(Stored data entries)
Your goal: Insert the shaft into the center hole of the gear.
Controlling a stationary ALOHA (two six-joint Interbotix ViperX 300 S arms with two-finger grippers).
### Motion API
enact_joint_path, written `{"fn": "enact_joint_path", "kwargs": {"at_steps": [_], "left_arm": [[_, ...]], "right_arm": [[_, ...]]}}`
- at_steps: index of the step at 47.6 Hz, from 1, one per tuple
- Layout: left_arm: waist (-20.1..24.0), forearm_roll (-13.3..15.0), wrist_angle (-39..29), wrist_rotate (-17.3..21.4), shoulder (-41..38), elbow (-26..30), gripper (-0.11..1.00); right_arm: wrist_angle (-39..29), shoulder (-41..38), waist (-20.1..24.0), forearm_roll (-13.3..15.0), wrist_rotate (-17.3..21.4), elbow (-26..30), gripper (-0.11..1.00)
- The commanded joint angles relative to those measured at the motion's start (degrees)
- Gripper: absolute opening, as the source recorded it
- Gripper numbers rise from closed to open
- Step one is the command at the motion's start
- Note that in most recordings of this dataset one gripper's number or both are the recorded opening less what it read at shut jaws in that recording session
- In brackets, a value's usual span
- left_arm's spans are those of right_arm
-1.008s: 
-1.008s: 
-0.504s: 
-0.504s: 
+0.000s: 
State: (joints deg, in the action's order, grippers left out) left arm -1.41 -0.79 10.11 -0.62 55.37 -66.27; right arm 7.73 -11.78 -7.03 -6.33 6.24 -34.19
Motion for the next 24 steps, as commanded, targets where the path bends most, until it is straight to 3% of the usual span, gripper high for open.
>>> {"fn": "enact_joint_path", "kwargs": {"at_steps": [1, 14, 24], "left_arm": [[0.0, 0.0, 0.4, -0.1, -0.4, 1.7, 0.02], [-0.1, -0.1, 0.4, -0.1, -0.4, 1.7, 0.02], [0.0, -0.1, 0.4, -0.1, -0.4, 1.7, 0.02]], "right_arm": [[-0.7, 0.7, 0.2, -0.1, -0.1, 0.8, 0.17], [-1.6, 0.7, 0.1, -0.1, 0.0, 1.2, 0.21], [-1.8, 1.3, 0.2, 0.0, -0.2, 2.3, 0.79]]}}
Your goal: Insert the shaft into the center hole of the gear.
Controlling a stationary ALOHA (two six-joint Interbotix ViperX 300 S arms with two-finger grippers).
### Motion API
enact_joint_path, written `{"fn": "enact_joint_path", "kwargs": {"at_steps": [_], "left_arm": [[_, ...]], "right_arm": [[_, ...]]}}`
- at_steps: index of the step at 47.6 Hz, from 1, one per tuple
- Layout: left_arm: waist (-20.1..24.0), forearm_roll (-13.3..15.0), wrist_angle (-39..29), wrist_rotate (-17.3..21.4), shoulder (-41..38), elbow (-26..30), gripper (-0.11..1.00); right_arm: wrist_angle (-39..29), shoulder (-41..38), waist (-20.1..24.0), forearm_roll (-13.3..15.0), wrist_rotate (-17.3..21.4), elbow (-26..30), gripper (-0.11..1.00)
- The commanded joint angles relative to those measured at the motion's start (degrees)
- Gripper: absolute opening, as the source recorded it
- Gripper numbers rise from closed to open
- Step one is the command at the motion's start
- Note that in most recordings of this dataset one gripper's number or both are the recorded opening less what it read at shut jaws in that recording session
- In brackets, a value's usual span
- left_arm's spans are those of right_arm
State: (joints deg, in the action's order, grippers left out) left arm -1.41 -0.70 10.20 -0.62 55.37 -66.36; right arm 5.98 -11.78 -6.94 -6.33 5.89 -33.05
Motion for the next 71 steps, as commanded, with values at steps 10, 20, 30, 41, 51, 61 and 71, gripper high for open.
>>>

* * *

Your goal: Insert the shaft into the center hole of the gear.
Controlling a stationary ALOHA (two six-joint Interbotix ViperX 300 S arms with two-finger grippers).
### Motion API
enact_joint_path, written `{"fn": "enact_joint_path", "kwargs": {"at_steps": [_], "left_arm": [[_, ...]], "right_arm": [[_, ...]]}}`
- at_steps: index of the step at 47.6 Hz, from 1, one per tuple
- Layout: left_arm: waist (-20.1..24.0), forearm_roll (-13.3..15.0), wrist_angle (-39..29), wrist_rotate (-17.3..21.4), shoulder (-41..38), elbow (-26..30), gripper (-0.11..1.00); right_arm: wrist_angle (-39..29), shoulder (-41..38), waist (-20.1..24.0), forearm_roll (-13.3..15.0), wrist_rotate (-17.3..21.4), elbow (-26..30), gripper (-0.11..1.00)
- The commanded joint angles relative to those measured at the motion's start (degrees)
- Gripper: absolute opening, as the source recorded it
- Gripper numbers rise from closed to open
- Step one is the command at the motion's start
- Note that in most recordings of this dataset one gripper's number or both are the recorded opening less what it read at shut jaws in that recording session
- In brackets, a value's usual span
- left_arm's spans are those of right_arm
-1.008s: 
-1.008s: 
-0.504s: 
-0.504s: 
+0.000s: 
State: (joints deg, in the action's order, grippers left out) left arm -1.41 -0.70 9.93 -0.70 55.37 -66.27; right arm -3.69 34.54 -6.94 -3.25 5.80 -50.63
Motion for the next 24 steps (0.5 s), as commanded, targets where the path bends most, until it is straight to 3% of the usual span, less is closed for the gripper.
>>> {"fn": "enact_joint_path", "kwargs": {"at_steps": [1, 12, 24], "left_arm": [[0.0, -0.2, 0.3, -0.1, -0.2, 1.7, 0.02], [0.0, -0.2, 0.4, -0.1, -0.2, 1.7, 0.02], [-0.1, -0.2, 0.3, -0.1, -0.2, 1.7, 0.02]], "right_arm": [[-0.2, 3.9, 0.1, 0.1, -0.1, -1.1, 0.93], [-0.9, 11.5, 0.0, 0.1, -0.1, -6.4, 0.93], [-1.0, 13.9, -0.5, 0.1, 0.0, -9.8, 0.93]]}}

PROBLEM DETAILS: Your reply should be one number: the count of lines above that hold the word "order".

RESULT FOR THIS TASK: 3